• _EXERCISE GOAL_
Will you quote all of the entries, word for word?

(Data extracted from a collection)
· · · ·

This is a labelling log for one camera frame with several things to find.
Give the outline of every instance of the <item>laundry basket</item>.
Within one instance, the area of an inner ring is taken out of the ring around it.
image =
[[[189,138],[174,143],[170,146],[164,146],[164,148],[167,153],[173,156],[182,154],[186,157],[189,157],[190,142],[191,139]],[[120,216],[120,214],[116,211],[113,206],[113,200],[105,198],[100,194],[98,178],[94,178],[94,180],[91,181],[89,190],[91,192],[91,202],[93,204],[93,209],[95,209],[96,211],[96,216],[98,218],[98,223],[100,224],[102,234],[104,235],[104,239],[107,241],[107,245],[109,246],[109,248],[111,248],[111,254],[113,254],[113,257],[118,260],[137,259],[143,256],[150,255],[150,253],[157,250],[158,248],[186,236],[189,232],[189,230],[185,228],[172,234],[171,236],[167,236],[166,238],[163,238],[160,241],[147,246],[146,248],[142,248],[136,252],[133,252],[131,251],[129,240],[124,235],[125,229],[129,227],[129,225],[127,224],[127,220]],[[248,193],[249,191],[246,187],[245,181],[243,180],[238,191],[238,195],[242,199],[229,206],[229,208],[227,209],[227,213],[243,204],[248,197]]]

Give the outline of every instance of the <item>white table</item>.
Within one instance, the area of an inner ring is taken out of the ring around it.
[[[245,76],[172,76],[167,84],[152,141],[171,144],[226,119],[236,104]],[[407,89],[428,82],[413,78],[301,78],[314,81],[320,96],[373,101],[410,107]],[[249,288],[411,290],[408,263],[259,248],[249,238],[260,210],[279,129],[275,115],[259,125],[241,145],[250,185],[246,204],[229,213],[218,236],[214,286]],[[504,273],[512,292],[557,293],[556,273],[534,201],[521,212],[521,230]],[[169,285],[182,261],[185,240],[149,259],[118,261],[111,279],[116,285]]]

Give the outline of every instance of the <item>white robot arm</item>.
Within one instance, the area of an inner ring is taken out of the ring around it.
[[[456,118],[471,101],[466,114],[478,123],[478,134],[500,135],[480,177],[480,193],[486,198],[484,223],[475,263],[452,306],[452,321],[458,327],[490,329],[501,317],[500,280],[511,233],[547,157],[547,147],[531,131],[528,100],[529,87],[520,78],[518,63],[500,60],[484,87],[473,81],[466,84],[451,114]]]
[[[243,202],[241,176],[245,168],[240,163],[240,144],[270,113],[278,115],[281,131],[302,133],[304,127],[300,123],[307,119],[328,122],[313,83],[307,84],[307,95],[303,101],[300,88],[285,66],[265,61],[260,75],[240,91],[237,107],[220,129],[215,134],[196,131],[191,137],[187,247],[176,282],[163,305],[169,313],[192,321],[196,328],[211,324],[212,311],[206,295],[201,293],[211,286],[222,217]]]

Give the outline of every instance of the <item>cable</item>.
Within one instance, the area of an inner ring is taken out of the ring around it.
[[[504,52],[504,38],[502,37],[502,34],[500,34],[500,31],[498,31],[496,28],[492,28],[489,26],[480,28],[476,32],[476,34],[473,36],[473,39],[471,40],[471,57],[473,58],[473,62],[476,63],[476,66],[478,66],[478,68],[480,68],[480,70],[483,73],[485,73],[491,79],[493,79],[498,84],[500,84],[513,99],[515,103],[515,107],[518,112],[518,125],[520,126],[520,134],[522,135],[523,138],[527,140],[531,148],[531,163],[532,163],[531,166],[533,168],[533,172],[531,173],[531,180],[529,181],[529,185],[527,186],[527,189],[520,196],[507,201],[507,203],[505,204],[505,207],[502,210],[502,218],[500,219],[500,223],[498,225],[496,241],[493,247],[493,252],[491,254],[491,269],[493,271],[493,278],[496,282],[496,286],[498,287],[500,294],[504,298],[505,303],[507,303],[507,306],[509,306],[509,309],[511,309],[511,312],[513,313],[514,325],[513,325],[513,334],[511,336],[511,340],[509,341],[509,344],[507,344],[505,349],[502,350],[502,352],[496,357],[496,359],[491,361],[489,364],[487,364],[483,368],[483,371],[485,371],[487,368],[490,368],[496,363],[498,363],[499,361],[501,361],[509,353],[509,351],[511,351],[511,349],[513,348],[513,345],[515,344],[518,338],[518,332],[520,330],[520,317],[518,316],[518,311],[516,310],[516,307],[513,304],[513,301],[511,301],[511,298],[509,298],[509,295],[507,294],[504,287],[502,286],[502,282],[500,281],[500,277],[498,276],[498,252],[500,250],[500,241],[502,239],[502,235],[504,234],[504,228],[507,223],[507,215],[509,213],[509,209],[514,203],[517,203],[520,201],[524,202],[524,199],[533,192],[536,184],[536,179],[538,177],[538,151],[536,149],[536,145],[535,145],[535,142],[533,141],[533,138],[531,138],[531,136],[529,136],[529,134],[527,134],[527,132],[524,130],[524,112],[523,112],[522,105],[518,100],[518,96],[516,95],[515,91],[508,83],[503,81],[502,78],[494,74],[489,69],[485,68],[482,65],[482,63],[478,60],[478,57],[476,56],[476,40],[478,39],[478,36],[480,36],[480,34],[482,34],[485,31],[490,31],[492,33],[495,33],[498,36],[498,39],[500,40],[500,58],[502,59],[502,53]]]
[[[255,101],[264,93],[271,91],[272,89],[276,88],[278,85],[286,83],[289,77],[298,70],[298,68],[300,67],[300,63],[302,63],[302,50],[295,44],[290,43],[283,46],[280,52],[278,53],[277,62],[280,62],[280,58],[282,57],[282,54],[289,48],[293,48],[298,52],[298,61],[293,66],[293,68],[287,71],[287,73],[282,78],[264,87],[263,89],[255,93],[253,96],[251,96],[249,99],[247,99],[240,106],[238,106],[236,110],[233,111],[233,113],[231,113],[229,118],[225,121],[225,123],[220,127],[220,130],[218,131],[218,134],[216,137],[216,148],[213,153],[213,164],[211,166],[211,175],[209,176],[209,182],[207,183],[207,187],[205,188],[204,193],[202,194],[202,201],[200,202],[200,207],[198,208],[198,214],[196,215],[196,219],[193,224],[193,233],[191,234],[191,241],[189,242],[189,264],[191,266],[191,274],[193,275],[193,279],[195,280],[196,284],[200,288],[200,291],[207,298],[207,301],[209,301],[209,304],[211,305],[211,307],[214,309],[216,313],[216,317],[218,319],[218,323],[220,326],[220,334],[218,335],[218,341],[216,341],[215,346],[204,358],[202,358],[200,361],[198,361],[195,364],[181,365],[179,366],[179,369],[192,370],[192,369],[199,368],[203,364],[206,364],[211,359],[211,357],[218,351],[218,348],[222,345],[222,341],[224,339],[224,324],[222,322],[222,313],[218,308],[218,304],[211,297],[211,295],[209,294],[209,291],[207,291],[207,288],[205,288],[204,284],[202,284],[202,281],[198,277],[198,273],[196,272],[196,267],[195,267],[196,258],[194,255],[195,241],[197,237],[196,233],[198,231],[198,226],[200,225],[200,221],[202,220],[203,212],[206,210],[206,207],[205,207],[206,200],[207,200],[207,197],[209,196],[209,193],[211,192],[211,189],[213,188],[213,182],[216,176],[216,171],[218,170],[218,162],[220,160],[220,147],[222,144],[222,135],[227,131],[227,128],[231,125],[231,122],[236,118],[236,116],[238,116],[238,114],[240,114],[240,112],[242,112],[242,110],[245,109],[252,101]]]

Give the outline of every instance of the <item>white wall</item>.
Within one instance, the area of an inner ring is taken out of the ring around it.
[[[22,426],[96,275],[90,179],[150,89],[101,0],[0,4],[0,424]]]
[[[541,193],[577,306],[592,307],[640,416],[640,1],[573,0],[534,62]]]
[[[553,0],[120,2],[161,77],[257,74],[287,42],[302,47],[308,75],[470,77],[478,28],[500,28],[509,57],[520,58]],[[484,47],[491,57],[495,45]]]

· · · ·

• _EXERCISE SOLUTION_
This is a labelling log for one camera frame with several things to find.
Give the outline of every instance of the <item>laundry basket</item>.
Within one instance, the area of an inner ring is taken out of the ring around it.
image =
[[[189,138],[174,143],[170,146],[164,146],[164,148],[167,153],[173,156],[182,154],[186,157],[189,157],[190,142],[191,139]],[[120,216],[120,214],[116,211],[113,206],[113,200],[105,198],[100,194],[98,178],[94,178],[94,180],[91,181],[89,190],[91,192],[91,202],[93,204],[93,209],[95,209],[96,211],[96,216],[98,218],[98,223],[100,224],[102,234],[104,235],[104,239],[107,241],[107,245],[109,246],[109,248],[111,248],[111,254],[113,254],[113,257],[118,260],[137,259],[143,256],[150,255],[150,253],[157,250],[158,248],[186,236],[189,232],[189,230],[185,228],[172,234],[171,236],[167,236],[166,238],[163,238],[160,241],[147,246],[146,248],[142,248],[136,252],[133,252],[131,251],[129,240],[124,235],[125,229],[129,227],[129,225],[127,224],[127,220]],[[248,193],[249,191],[246,187],[245,181],[243,180],[238,191],[238,195],[242,199],[229,206],[229,208],[227,209],[227,213],[243,204],[248,197]]]

Give the outline of every instance of the <item>white table</item>.
Within one instance, the area of an inner ring is taken out of the ring around it.
[[[245,76],[172,76],[167,84],[152,141],[171,144],[226,119],[236,104]],[[407,89],[428,82],[413,78],[301,78],[314,81],[320,96],[373,101],[410,107]],[[249,288],[411,290],[408,263],[259,248],[249,238],[260,210],[279,129],[275,115],[259,125],[241,145],[250,185],[246,204],[229,213],[218,236],[214,286]],[[504,273],[512,292],[557,293],[556,273],[534,201],[521,212],[521,230]],[[169,285],[182,261],[185,240],[149,259],[118,261],[111,279],[116,285]]]

Give the outline of every instance of the <item>white robot arm</item>.
Within one instance, the area of an inner ring is taken out of the ring around it.
[[[456,118],[471,101],[466,114],[478,123],[478,134],[500,135],[480,177],[480,193],[486,198],[484,223],[475,263],[452,306],[452,321],[458,327],[490,329],[501,317],[500,280],[511,233],[547,157],[547,147],[531,131],[528,100],[529,87],[520,78],[518,63],[500,60],[484,87],[473,81],[466,84],[451,114]]]
[[[243,202],[241,176],[245,168],[240,163],[240,144],[270,113],[278,115],[281,131],[302,133],[304,127],[300,123],[307,119],[328,122],[313,83],[307,84],[307,95],[303,101],[300,88],[285,66],[265,61],[260,75],[240,91],[237,107],[220,129],[215,134],[196,131],[191,137],[187,247],[176,282],[163,305],[169,313],[192,321],[196,328],[211,324],[212,311],[206,295],[201,293],[211,286],[222,217]]]

Give the outline of every instance of the <item>cable</item>.
Within one instance, the area of an inner ring is taken out of the ring around it.
[[[504,52],[504,38],[502,37],[502,34],[500,34],[500,31],[498,31],[496,28],[492,28],[489,26],[480,28],[476,32],[476,34],[473,36],[473,39],[471,40],[471,57],[473,58],[473,62],[476,63],[476,66],[478,66],[478,68],[480,68],[480,70],[483,73],[485,73],[491,79],[493,79],[498,84],[500,84],[513,99],[515,103],[515,107],[518,112],[518,125],[520,126],[520,134],[522,135],[523,138],[527,140],[531,148],[531,163],[532,163],[531,166],[533,168],[533,172],[531,173],[531,180],[529,181],[529,185],[527,186],[527,189],[520,196],[507,201],[507,203],[505,204],[505,207],[502,210],[502,218],[500,219],[500,223],[498,225],[496,241],[493,247],[493,252],[491,254],[491,269],[493,271],[493,278],[496,282],[496,286],[498,287],[500,294],[504,298],[505,303],[507,303],[507,306],[509,306],[509,309],[511,309],[511,312],[513,313],[514,325],[513,325],[513,334],[511,336],[511,340],[509,341],[509,344],[507,344],[505,349],[502,350],[502,352],[496,357],[496,359],[491,361],[489,364],[487,364],[483,368],[483,371],[485,371],[487,368],[490,368],[496,363],[498,363],[499,361],[501,361],[509,353],[509,351],[511,351],[511,349],[513,348],[513,345],[515,344],[518,338],[518,332],[520,330],[520,317],[518,316],[518,311],[516,310],[516,307],[513,304],[513,301],[511,301],[511,298],[509,298],[509,295],[507,294],[504,287],[502,286],[502,282],[500,281],[500,277],[498,276],[498,252],[500,250],[500,241],[502,239],[502,235],[504,234],[504,228],[507,223],[507,215],[509,213],[509,209],[514,203],[517,203],[520,201],[524,202],[524,199],[533,192],[536,184],[536,179],[538,177],[538,151],[536,149],[536,145],[535,145],[535,142],[533,141],[533,138],[531,138],[531,136],[529,136],[529,134],[527,134],[527,132],[524,130],[524,112],[523,112],[522,105],[518,100],[518,96],[516,95],[515,91],[508,83],[503,81],[502,78],[494,74],[489,69],[485,68],[482,65],[482,63],[478,60],[478,57],[476,56],[476,40],[478,39],[478,36],[480,36],[480,34],[482,34],[485,31],[490,31],[492,33],[495,33],[498,36],[498,39],[500,40],[500,58],[502,59],[502,53]]]
[[[255,101],[264,93],[271,91],[272,89],[276,88],[278,85],[286,83],[289,77],[298,70],[298,68],[300,67],[300,63],[302,63],[302,50],[295,44],[290,43],[283,46],[280,52],[278,53],[277,62],[280,62],[280,58],[282,57],[282,54],[289,48],[293,48],[298,52],[298,61],[293,66],[293,68],[287,71],[287,73],[282,78],[264,87],[263,89],[255,93],[253,96],[251,96],[249,99],[247,99],[240,106],[238,106],[236,110],[233,111],[233,113],[231,113],[229,118],[225,121],[225,123],[220,127],[220,130],[218,131],[218,134],[216,137],[216,148],[213,153],[213,164],[211,166],[211,175],[209,176],[209,182],[207,183],[207,187],[205,188],[204,193],[202,194],[202,201],[200,202],[200,207],[198,208],[198,214],[196,215],[196,219],[193,224],[193,233],[191,234],[191,241],[189,242],[189,264],[191,266],[191,274],[193,275],[193,279],[195,280],[196,284],[200,288],[200,291],[207,298],[207,301],[209,301],[209,304],[211,305],[211,307],[214,309],[216,313],[216,317],[218,319],[218,323],[220,326],[220,334],[218,335],[218,341],[216,341],[215,346],[204,358],[202,358],[200,361],[198,361],[195,364],[181,365],[179,366],[179,369],[192,370],[192,369],[199,368],[203,364],[206,364],[211,359],[211,357],[218,351],[218,348],[222,345],[222,341],[224,339],[224,324],[222,322],[222,313],[218,308],[218,304],[211,297],[211,295],[209,294],[209,291],[207,291],[207,288],[205,288],[204,284],[202,284],[202,281],[198,277],[198,273],[196,272],[196,267],[195,267],[196,258],[194,255],[195,241],[197,237],[196,233],[198,231],[198,226],[200,225],[200,221],[202,220],[203,212],[206,210],[206,207],[205,207],[206,200],[207,200],[207,197],[209,196],[209,193],[211,192],[211,189],[213,188],[213,182],[216,176],[216,171],[218,170],[218,162],[220,160],[220,147],[222,144],[222,135],[227,131],[227,128],[231,125],[231,122],[236,118],[236,116],[238,116],[238,114],[240,114],[240,112],[242,112],[242,110],[245,109],[252,101]]]

Give the outline of every instance of the <item>white wall</item>.
Within one instance, the area of an inner ring is taken out of the ring around it.
[[[22,426],[96,275],[90,179],[150,89],[101,0],[0,4],[0,424]]]
[[[541,193],[577,306],[592,307],[640,416],[640,1],[573,0],[534,62]]]
[[[553,0],[120,2],[161,77],[257,74],[287,42],[302,47],[308,75],[470,77],[478,28],[500,28],[509,57],[520,58]],[[484,47],[491,57],[495,45]]]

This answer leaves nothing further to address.